__What to do__
Your reply should contain only the line with "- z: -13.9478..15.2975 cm" and the lines after it through the end of the data, each written out exactly.

··········

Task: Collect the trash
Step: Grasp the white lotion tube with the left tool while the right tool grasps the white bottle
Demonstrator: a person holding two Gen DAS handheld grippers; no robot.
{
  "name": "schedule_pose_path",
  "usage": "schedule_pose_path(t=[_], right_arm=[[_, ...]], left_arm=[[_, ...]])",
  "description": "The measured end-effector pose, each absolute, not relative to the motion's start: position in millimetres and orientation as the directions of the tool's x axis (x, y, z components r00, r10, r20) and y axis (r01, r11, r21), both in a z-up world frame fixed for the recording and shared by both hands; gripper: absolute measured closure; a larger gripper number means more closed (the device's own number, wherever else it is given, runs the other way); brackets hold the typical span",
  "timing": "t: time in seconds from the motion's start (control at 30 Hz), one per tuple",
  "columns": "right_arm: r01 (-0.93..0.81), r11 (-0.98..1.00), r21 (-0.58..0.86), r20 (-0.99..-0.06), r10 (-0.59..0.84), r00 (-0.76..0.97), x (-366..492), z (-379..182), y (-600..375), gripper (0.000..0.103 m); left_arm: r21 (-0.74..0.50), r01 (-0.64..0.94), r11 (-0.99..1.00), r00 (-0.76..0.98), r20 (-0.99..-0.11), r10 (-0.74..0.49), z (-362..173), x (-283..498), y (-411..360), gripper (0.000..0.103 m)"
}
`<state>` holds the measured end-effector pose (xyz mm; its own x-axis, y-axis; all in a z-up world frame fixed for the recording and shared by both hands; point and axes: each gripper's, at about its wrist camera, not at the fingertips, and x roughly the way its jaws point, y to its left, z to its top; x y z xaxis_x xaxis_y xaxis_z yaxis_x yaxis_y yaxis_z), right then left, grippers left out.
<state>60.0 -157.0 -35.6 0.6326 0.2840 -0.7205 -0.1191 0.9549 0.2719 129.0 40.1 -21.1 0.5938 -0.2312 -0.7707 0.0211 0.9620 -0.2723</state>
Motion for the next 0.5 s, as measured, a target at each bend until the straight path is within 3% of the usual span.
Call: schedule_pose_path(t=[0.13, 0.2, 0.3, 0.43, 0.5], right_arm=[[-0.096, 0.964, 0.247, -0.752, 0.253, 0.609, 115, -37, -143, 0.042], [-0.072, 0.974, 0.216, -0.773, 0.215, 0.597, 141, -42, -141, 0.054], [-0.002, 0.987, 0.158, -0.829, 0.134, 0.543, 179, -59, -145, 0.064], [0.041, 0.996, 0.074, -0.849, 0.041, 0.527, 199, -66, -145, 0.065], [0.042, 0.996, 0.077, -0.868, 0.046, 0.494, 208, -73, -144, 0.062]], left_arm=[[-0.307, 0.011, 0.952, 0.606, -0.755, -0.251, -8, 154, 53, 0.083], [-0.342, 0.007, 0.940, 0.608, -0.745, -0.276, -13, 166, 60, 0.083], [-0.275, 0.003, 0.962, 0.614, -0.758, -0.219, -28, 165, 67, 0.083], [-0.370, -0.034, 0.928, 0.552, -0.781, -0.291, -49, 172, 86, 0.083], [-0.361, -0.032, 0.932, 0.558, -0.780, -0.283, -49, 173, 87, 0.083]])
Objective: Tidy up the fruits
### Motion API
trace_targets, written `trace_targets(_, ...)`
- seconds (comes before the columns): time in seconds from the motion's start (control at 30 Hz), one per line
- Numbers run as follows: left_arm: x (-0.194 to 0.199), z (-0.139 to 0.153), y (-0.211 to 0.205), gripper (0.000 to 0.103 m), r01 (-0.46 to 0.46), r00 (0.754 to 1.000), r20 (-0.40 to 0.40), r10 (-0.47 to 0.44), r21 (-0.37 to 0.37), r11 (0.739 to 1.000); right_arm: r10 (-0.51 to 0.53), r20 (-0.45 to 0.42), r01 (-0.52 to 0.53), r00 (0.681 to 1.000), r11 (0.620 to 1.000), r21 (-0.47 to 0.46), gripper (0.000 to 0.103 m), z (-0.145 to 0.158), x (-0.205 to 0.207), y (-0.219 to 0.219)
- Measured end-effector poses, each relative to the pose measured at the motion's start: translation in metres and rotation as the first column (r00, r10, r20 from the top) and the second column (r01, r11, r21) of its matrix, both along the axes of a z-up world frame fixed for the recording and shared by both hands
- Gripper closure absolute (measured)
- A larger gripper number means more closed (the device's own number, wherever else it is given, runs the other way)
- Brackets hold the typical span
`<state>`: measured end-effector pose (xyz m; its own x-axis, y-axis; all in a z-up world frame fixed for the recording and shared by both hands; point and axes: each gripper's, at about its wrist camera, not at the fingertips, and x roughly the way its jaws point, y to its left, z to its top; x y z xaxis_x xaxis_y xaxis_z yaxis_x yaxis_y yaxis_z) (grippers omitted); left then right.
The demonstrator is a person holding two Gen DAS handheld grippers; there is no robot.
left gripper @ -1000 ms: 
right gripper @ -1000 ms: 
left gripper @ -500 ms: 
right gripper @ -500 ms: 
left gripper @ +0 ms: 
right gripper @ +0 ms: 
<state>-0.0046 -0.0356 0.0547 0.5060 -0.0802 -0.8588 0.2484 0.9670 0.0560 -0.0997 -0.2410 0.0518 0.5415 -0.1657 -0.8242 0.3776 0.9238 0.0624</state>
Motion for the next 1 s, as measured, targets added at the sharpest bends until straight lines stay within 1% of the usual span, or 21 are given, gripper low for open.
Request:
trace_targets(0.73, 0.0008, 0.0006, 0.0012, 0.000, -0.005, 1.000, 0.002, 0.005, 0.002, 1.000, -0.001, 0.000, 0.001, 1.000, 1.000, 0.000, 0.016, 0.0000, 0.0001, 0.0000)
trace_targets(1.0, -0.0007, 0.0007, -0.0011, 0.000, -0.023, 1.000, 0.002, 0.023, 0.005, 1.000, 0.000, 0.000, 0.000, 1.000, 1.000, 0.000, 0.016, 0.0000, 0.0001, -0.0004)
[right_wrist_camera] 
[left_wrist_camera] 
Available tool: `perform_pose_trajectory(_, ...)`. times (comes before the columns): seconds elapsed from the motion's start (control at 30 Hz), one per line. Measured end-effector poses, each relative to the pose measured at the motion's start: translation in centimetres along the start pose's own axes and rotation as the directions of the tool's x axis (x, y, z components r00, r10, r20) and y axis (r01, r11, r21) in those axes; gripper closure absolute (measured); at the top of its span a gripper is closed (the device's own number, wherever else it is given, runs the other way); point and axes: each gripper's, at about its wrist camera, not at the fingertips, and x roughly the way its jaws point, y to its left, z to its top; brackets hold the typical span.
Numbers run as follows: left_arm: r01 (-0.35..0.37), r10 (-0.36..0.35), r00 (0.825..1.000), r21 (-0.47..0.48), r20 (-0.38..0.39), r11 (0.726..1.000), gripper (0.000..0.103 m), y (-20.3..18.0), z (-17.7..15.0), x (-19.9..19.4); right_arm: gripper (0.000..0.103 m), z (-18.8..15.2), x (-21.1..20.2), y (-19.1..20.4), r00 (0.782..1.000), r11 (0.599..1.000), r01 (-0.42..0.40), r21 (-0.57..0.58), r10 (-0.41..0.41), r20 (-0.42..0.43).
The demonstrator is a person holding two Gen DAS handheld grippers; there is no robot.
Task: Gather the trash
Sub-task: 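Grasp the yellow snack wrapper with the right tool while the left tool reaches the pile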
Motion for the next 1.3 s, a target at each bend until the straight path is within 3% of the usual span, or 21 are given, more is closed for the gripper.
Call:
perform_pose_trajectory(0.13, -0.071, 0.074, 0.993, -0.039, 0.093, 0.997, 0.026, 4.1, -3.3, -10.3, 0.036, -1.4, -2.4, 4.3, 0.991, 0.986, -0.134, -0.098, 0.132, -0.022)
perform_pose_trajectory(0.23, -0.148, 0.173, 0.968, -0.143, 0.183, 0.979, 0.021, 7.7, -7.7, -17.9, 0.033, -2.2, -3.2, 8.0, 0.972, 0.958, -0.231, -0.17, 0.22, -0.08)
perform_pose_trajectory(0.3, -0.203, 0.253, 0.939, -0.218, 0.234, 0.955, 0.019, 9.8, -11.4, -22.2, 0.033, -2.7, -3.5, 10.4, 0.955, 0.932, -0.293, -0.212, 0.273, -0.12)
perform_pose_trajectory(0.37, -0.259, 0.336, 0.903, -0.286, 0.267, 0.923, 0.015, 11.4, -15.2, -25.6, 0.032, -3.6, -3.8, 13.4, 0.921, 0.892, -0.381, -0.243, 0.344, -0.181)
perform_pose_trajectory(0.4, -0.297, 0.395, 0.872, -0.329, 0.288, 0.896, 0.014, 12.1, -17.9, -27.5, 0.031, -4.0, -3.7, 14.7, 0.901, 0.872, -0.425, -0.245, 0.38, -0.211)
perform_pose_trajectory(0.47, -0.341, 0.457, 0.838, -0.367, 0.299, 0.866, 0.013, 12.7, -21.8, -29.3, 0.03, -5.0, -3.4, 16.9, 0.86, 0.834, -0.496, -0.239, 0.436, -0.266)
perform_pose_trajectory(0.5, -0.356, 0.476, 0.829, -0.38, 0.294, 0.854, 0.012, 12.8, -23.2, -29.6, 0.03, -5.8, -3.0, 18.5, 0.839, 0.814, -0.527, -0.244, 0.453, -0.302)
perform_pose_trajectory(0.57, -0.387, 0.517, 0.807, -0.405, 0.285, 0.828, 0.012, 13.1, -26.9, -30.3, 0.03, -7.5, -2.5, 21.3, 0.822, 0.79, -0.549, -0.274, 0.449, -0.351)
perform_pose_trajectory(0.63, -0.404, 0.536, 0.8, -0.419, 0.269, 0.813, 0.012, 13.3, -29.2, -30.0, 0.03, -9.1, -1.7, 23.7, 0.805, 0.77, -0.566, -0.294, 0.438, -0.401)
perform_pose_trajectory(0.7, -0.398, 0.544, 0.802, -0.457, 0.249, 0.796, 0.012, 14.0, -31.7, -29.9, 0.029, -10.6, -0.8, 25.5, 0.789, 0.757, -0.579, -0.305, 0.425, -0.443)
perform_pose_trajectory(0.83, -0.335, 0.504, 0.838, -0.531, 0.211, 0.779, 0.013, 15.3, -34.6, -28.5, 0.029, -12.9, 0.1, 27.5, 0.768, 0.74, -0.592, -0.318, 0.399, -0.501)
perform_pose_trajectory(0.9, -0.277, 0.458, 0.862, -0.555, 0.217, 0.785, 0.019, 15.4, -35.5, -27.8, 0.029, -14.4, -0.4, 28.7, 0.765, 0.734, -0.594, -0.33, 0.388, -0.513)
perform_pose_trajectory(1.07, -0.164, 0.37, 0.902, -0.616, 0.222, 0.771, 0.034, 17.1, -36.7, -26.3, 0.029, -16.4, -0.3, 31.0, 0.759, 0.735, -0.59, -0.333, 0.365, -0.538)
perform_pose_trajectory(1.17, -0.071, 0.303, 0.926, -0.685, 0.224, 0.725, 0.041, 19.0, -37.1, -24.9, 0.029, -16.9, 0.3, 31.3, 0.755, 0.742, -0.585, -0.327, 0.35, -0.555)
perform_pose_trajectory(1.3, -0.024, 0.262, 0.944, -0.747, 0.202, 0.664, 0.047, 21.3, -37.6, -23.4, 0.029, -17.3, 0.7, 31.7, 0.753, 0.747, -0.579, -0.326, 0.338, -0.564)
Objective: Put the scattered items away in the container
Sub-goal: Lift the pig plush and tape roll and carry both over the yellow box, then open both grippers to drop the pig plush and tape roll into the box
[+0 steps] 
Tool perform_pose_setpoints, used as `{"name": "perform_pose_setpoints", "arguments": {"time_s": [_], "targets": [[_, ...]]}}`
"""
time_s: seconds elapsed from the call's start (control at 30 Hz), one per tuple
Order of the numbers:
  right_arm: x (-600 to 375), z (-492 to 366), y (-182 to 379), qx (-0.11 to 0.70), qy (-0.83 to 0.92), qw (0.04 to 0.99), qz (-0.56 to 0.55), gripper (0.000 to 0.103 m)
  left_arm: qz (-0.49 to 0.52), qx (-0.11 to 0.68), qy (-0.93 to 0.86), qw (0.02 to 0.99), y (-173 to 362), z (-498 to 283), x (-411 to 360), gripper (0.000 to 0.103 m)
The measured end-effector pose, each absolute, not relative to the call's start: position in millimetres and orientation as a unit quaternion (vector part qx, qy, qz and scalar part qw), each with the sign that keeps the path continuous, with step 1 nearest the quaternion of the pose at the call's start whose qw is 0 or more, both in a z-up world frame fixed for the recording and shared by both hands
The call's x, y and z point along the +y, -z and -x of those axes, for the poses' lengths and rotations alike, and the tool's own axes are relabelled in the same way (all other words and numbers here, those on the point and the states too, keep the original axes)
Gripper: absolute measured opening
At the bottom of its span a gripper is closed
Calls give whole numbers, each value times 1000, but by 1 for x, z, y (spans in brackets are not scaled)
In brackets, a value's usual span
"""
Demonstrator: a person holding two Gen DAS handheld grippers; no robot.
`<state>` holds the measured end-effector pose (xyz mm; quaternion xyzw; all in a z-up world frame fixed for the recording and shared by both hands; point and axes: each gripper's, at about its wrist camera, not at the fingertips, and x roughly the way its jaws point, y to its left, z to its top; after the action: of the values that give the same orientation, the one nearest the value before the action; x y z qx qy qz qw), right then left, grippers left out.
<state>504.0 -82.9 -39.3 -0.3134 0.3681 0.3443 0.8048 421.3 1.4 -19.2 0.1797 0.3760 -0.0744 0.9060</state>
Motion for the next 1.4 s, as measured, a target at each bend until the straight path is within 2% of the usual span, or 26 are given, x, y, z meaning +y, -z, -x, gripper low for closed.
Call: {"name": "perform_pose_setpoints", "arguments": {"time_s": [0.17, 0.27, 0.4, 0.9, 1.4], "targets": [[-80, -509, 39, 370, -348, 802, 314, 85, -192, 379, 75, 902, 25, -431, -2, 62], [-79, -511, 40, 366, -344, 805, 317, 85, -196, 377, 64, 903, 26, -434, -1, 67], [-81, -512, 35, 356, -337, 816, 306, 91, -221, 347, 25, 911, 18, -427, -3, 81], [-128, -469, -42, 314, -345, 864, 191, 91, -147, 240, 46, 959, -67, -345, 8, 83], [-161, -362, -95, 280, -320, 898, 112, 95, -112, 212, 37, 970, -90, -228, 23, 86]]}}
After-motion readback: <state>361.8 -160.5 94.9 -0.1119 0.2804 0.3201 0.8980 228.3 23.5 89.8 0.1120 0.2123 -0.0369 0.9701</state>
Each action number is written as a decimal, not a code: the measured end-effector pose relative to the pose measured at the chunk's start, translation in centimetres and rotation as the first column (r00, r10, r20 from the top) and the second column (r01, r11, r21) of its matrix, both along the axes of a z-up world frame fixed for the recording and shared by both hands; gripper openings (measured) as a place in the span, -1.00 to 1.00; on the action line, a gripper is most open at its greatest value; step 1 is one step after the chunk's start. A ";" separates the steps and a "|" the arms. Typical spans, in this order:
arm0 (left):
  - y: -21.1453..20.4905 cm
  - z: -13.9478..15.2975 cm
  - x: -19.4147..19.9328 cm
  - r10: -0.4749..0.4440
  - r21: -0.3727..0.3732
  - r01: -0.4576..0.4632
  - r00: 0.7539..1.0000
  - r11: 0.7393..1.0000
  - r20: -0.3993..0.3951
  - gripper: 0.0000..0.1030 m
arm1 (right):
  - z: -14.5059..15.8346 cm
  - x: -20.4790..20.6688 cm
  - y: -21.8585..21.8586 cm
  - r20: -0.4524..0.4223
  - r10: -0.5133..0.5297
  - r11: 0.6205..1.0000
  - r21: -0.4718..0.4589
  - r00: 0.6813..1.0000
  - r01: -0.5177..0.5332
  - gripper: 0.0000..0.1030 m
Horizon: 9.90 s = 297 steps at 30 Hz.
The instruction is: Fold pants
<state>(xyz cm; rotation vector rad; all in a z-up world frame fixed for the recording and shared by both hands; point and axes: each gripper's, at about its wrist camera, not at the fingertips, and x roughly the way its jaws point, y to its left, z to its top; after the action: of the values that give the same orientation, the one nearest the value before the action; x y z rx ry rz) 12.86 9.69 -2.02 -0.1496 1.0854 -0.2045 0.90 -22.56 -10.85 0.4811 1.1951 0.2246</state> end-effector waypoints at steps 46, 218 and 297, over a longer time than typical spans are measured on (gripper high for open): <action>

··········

__Written solution__
  - z: -13.9478..15.2975 cm
  - x: -19.4147..19.9328 cm
  - r10: -0.4749..0.4440
  - r21: -0.3727..0.3732
  - r01: -0.4576..0.4632
  - r00: 0.7539..1.0000
  - r11: 0.7393..1.0000
  - r20: -0.3993..0.3951
  - gripper: 0.0000..0.1030 m
arm1 (right):
  - z: -14.5059..15.8346 cm
  - x: -20.4790..20.6688 cm
  - y: -21.8585..21.8586 cm
  - r20: -0.4524..0.4223
  - r10: -0.5133..0.5297
  - r11: 0.6205..1.0000
  - r21: -0.4718..0.4589
  - r00: 0.6813..1.0000
  - r01: -0.5177..0.5332
  - gripper: 0.0000..0.1030 m
Horizon: 9.90 s = 297 steps at 30 Hz.
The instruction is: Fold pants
<state>(xyz cm; rotation vector rad; all in a z-up world frame fixed for the recording and shared by both hands; point and axes: each gripper's, at about its wrist camera, not at the fingertips, and x roughly the way its jaws point, y to its left, z to its top; after the action: of the values that give the same orientation, the one nearest the value before the action; x y z rx ry rz) 12.86 9.69 -2.02 -0.1496 1.0854 -0.2045 0.90 -22.56 -10.85 0.4811 1.1951 0.2246</state> end-effector waypoints at steps 46, 218 and 297, over a longer time than typical spans are measured on (gripper high for open): <action>

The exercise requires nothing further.